Ich will mich nun endlich über den zweifarbigen Pulli, für den ich schon eine ganze Weile
die Maschenproben gemacht habe, hermachen. Über was ich nun auch schon seit der Proben grüble ist, wie ich die Geschichte mit dem Bündchen löse. Es soll ein glatt rechts gestricktes, doppeltes Bündchen werden. An und für sich keine Überlegung wert, aber was mir zu denken gibt ist, ob die Maschenzahl im Verhältnis zu dem Norwegergestrick gleich oder anders sein sollte. Vermutlich werde ich das ausprobieren müssen um genau zu sehen, wie es wirkt.

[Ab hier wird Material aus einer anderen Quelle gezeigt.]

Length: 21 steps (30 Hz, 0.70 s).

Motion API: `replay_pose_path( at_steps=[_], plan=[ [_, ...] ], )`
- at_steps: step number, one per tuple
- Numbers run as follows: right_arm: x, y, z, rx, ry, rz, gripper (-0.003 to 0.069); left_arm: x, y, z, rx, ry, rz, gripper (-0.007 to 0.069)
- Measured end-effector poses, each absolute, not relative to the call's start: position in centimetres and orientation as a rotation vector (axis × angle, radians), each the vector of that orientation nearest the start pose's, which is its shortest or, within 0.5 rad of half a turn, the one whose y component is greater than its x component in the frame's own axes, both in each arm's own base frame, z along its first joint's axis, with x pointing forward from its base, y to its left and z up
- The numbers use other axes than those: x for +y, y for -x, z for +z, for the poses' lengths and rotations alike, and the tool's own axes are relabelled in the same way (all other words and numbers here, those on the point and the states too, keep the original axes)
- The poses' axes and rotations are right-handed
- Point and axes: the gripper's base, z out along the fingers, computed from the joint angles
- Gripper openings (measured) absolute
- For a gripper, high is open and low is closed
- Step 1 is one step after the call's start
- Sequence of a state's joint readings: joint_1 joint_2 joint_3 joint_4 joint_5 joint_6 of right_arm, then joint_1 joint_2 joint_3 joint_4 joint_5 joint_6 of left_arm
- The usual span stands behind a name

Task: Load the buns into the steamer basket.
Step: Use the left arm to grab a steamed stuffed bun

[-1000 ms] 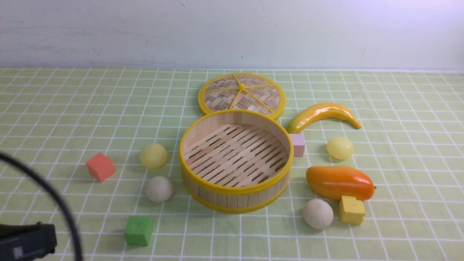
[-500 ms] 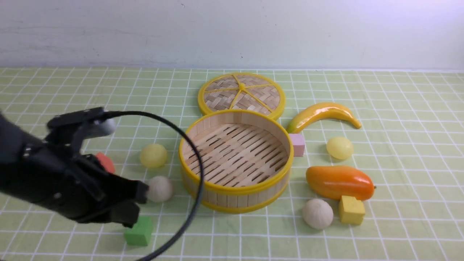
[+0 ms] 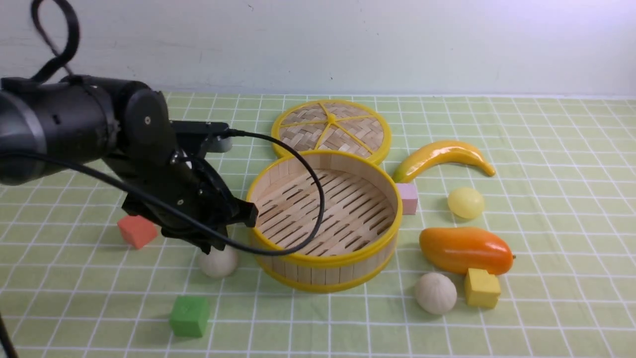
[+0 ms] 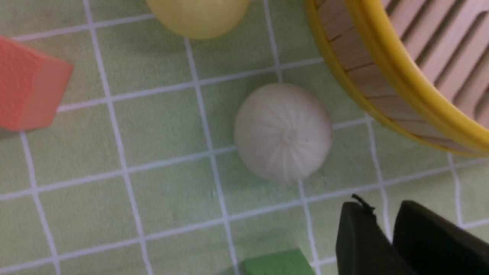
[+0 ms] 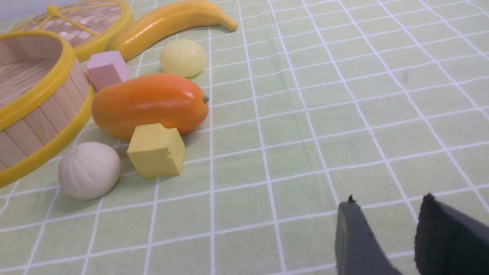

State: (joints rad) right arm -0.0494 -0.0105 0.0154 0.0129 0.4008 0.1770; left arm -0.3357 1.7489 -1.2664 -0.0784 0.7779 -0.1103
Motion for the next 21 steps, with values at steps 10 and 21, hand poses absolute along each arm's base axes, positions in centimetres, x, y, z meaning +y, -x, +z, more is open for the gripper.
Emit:
replay_pose_path(
  at_steps=[10,21],
  plan=[
    [-0.2,-5.2,17.3,1.877,-0.221,0.1,0.0241,-11.5,-36.7,20.6,2.796,-0.197,-0.182,0.0324],
    [-0.2,-5.2,17.3,1.877,-0.221,0.1,0.0241,-11.7,-36.9,20.2,2.793,-0.194,-0.213,0.0318]
  ],
)
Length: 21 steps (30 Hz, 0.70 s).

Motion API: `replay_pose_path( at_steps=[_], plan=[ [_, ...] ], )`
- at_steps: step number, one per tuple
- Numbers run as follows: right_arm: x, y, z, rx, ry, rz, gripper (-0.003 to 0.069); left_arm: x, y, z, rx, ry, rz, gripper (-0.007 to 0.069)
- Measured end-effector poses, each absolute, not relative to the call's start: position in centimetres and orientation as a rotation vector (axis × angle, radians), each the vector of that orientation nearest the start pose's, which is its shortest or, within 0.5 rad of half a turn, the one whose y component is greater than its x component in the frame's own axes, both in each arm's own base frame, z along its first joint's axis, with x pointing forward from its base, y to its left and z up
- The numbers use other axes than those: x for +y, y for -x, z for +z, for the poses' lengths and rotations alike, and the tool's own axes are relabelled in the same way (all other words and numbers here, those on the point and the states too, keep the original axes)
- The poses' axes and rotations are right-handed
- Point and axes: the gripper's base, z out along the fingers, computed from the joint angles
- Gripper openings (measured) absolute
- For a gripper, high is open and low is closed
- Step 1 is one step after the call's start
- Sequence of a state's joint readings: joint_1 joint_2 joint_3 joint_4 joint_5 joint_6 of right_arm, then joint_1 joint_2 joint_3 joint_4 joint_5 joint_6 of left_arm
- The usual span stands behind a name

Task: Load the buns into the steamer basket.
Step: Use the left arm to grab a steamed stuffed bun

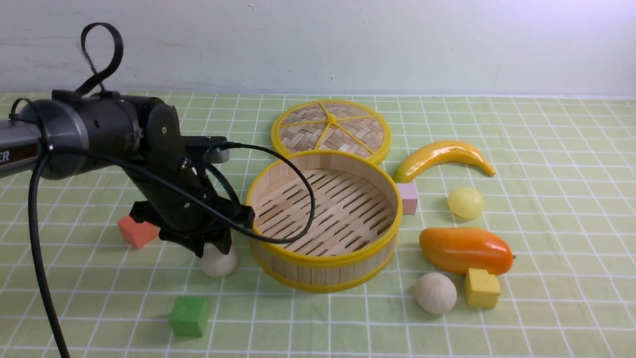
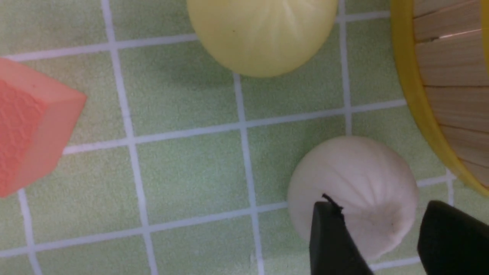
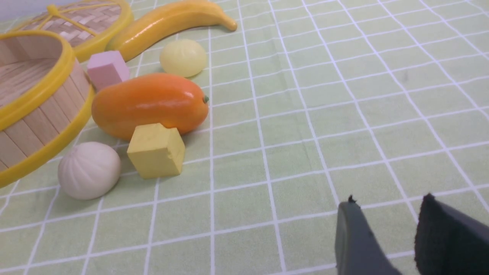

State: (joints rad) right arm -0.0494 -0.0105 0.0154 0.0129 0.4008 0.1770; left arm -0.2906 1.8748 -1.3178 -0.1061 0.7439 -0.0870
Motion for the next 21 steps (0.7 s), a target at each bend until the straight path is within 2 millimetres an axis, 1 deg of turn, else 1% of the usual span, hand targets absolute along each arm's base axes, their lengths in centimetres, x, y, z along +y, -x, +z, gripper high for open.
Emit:
replay_pose_path(
  at_steps=[4,8,11,14,15,16,18,19,20,21],
  plan=[
    [-0.2,-5.2,17.3,1.877,-0.221,0.1,0.0241,-11.8,-37.1,20.2,2.762,-0.245,-0.211,0.0318],
    [-0.2,-5.2,17.3,1.877,-0.221,0.1,0.0241,-11.9,-37.5,18.8,2.778,-0.267,-0.2,0.0308],
    [-0.2,-5.2,17.3,1.877,-0.221,0.1,0.0241,-11.9,-37.7,18.2,2.785,-0.279,-0.184,0.0281],
    [-0.2,-5.2,17.3,1.877,-0.221,0.1,0.0241,-11.8,-37.7,18.2,2.781,-0.283,-0.178,0.0209],
    [-0.2,-5.2,17.3,1.877,-0.221,0.1,0.0241,-11.8,-37.7,18.2,2.781,-0.283,-0.178,0.0209],
    [-0.2,-5.2,17.3,1.877,-0.221,0.1,0.0241,-11.8,-37.6,18.3,2.784,-0.284,-0.178,0.0137],
    [-0.2,-5.2,17.3,1.877,-0.221,0.1,0.0241,-11.8,-37.4,18.7,2.793,-0.287,-0.178,0.0044],
    [-0.2,-5.2,17.3,1.877,-0.221,0.1,0.0241,-11.7,-37.4,18.8,2.793,-0.287,-0.178,0.0028],
    [-0.2,-5.2,17.3,1.877,-0.221,0.1,0.0241,-11.6,-36.9,20.0,2.789,-0.29,-0.181,-0.0006],
    [-0.2,-5.2,17.3,1.877,-0.221,0.1,0.0241,-11.6,-36.8,20.3,2.79,-0.291,-0.181,-0.0008]
  ],
)
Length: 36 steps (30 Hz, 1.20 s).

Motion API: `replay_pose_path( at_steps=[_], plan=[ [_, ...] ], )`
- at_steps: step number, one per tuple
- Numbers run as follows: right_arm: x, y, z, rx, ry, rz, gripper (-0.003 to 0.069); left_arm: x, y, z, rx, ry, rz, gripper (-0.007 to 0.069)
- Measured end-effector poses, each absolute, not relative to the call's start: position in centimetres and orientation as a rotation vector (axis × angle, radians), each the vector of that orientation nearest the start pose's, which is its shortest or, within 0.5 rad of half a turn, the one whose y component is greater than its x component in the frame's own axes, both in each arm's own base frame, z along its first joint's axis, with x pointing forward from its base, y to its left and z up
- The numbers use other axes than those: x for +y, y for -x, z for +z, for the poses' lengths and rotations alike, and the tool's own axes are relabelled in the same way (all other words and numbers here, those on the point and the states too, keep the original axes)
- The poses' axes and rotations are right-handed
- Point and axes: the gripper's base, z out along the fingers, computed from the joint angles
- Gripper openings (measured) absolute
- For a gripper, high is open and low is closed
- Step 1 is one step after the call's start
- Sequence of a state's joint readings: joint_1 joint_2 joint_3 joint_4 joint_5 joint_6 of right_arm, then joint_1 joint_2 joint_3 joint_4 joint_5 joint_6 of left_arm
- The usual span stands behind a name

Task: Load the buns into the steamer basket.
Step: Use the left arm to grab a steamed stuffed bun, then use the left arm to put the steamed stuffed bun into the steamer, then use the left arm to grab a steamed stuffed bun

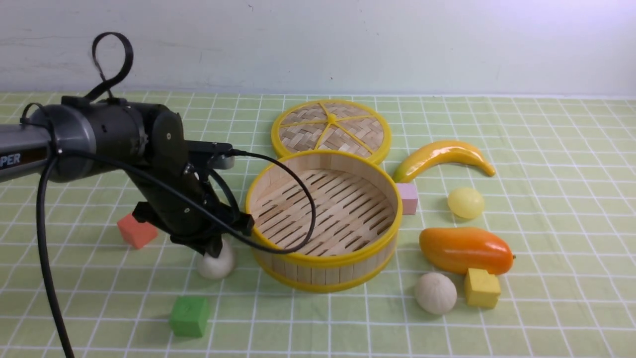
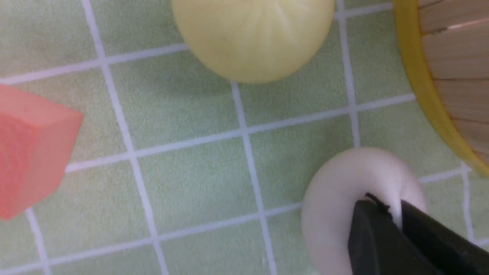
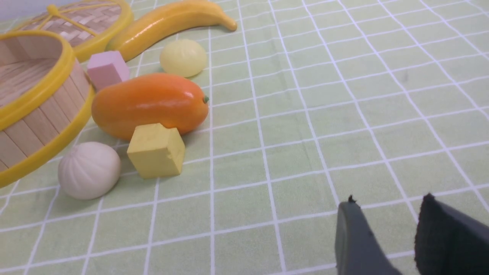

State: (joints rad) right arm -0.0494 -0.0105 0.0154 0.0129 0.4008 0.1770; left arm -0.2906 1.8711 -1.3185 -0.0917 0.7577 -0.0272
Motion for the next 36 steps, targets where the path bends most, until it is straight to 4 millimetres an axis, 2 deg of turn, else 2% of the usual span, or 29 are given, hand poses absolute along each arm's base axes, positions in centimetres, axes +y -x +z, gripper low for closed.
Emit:
replay_pose_path(
  at_steps=[3,4,5,8,9,11,12,13,16,17,19,22,23,24,25,26,28,31,32,33,34,35,36],
  plan=[
    [-0.2,-5.2,17.3,1.877,-0.221,0.1,0.0241,-11.8,-35.4,24.0,2.713,-0.307,-0.208,-0.0008],
    [-0.2,-5.2,17.3,1.877,-0.221,0.1,0.0241,-11.9,-35.4,24.0,2.712,-0.309,-0.209,-0.0008],
    [-0.2,-5.2,17.3,1.877,-0.221,0.1,0.0241,-12.4,-34.7,26.0,2.645,-0.332,-0.237,-0.0008],
    [-0.2,-5.2,17.3,1.877,-0.221,0.1,0.0241,-14.7,-34.0,28.6,2.525,-0.427,-0.304,-0.0008],
    [-0.2,-5.2,17.3,1.877,-0.221,0.1,0.0241,-15.3,-34.0,28.8,2.505,-0.443,-0.32,-0.0008],
    [-0.2,-5.2,17.3,1.877,-0.221,0.1,0.0241,-17.0,-34.4,28.5,2.473,-0.488,-0.343,-0.0008],
    [-0.2,-5.2,17.3,1.877,-0.221,0.1,0.0241,-17.2,-34.5,28.4,2.472,-0.491,-0.346,-0.0008],
    [-0.2,-5.2,17.3,1.877,-0.221,0.1,0.0241,-18.4,-35.2,27.4,2.474,-0.514,-0.353,-0.0008],
    [-0.2,-5.2,17.3,1.877,-0.221,0.1,0.0241,-19.3,-36.3,25.7,2.507,-0.529,-0.349,-0.0008],
    [-0.2,-5.2,17.3,1.877,-0.221,0.1,0.0241,-19.8,-37.2,24.2,2.551,-0.535,-0.341,-0.0001],
    [-0.2,-5.2,17.3,1.877,-0.221,0.1,0.0241,-20.2,-38.1,22.6,2.598,-0.55,-0.326,0.0017],
    [-0.2,-5.2,17.3,1.877,-0.221,0.1,0.0241,-20.8,-39.0,21.2,2.656,-0.573,-0.309,0.009],
    [-0.2,-5.2,17.3,1.877,-0.221,0.1,0.0241,-20.8,-39.1,21.1,2.659,-0.575,-0.308,0.0106],
    [-0.2,-5.2,17.3,1.877,-0.221,0.1,0.0241,-21.0,-39.5,21.3,2.665,-0.576,-0.31,0.0178],
    [-0.2,-5.2,17.3,1.877,-0.221,0.1,0.0241,-21.1,-39.5,21.6,2.664,-0.574,-0.313,0.0199],
    [-0.2,-5.2,17.3,1.877,-0.221,0.1,0.0241,-21.1,-39.6,22.3,2.675,-0.564,-0.318,0.0286],
    [-0.2,-5.2,17.3,1.877,-0.221,0.1,0.0241,-21.2,-39.6,23.6,2.685,-0.55,-0.324,0.0394],
    [-0.2,-5.2,17.3,1.877,-0.221,0.1,0.0241,-20.8,-39.3,26.6,2.674,-0.532,-0.295,0.0507],
    [-0.2,-5.2,17.3,1.877,-0.221,0.1,0.0241,-20.6,-39.3,27.1,2.67,-0.532,-0.278,0.0514],
    [-0.2,-5.2,17.3,1.877,-0.221,0.1,0.0241,-19.9,-38.7,29.0,2.65,-0.531,-0.22,0.052],
    [-0.2,-5.2,17.3,1.877,-0.221,0.1,0.0241,-19.8,-38.7,29.0,2.655,-0.531,-0.218,0.0519],
    [-0.2,-5.2,17.3,1.877,-0.221,0.1,0.0241,-18.6,-38.2,30.5,2.651,-0.527,-0.12,0.0489],
    [-0.2,-5.2,17.3,1.877,-0.221,0.1,0.0241,-17.9,-38.1,30.8,2.659,-0.512,-0.086,0.0454]
  ],
)
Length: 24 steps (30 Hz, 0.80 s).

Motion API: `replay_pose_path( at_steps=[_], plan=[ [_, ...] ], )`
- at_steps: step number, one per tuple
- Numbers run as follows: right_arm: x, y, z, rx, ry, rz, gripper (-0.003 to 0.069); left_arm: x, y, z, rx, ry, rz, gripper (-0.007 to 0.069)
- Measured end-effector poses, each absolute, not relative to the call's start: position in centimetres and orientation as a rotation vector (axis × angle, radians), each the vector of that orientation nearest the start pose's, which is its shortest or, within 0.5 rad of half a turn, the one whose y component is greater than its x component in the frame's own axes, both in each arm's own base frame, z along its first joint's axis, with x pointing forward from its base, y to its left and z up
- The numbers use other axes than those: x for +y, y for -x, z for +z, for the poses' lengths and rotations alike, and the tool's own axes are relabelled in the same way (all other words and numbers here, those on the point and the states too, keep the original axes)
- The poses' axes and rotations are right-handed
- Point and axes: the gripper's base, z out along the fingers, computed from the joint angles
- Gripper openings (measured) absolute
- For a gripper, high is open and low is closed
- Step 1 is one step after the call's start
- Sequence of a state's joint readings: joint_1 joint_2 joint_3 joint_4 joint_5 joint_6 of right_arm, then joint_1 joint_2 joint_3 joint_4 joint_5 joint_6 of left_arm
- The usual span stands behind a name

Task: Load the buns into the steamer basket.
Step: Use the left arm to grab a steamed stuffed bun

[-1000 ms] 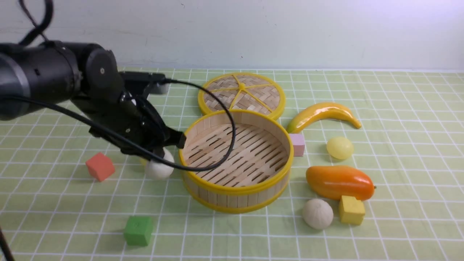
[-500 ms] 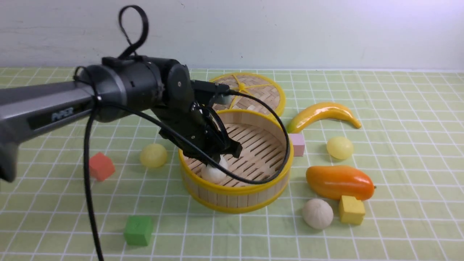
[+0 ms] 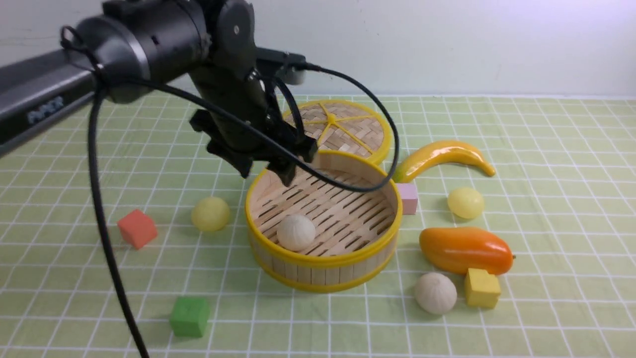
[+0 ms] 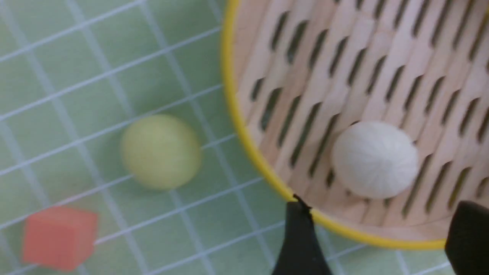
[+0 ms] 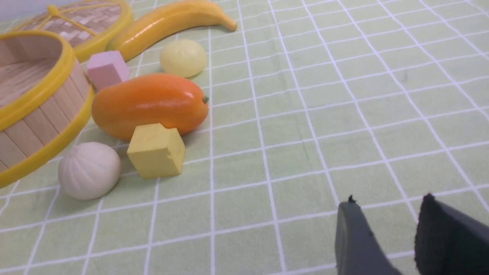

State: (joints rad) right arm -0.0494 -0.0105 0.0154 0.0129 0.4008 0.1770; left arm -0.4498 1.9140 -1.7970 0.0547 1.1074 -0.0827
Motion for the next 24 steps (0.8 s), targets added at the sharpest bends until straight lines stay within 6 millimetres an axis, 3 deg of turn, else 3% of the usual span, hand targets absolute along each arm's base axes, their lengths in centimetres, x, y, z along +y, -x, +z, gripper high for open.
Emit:
replay_pose_path(
  at_steps=[3,5,8,11,18,24],
  plan=[
    [-0.2,-5.2,17.3,1.877,-0.221,0.1,0.0241,-15.5,-38.5,30.1,2.71,-0.426,-0.026,0.0343],
    [-0.2,-5.2,17.3,1.877,-0.221,0.1,0.0241,-13.3,-39.6,27.3,2.768,-0.347,-0.01,0.0229],
    [-0.2,-5.2,17.3,1.877,-0.221,0.1,0.0241,-11.4,-41.1,24.7,2.79,-0.265,-0.035,0.0174],
    [-0.2,-5.2,17.3,1.877,-0.221,0.1,0.0241,-10.7,-42.1,23.8,2.767,-0.238,-0.065,0.0176],
    [-0.2,-5.2,17.3,1.877,-0.221,0.1,0.0241,-10.4,-43.5,22.1,2.716,-0.243,-0.084,0.0305],
    [-0.2,-5.2,17.3,1.877,-0.221,0.1,0.0241,-10.6,-44.0,21.1,2.704,-0.244,-0.086,0.0324]
  ],
)
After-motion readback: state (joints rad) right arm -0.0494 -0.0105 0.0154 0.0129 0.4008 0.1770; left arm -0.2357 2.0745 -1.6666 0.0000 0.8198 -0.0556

Alternativ dazu könnte ich auch erst die Teile stricken und dann das Bündchen extra dazuhängen. Aber will ich das? Bzw. sieht das dann vernünftig aus?
Und da ich mit Farbverlaufswolle arbeite, wie kriege ich es hin, dass die auch stimmen? Die Knäuel, die ich habe fangen unterschiedlich an.
Und warum muß ich mir wieder so was aussuchen, wo man so viel denken muß?

das war nun nur eine rhetorische Frage, da möchte ich die Antwort gar nicht hören

Wie heißt es doch so schön: Versuch macht kluch ....
willste dadrauf auch ne rein rhetorische Antwort? Ne? Kriegste aber trotzdem, rein rhetorisch.
Wie wärs mit dieser Antwort: Weil du ein Wassermann bist?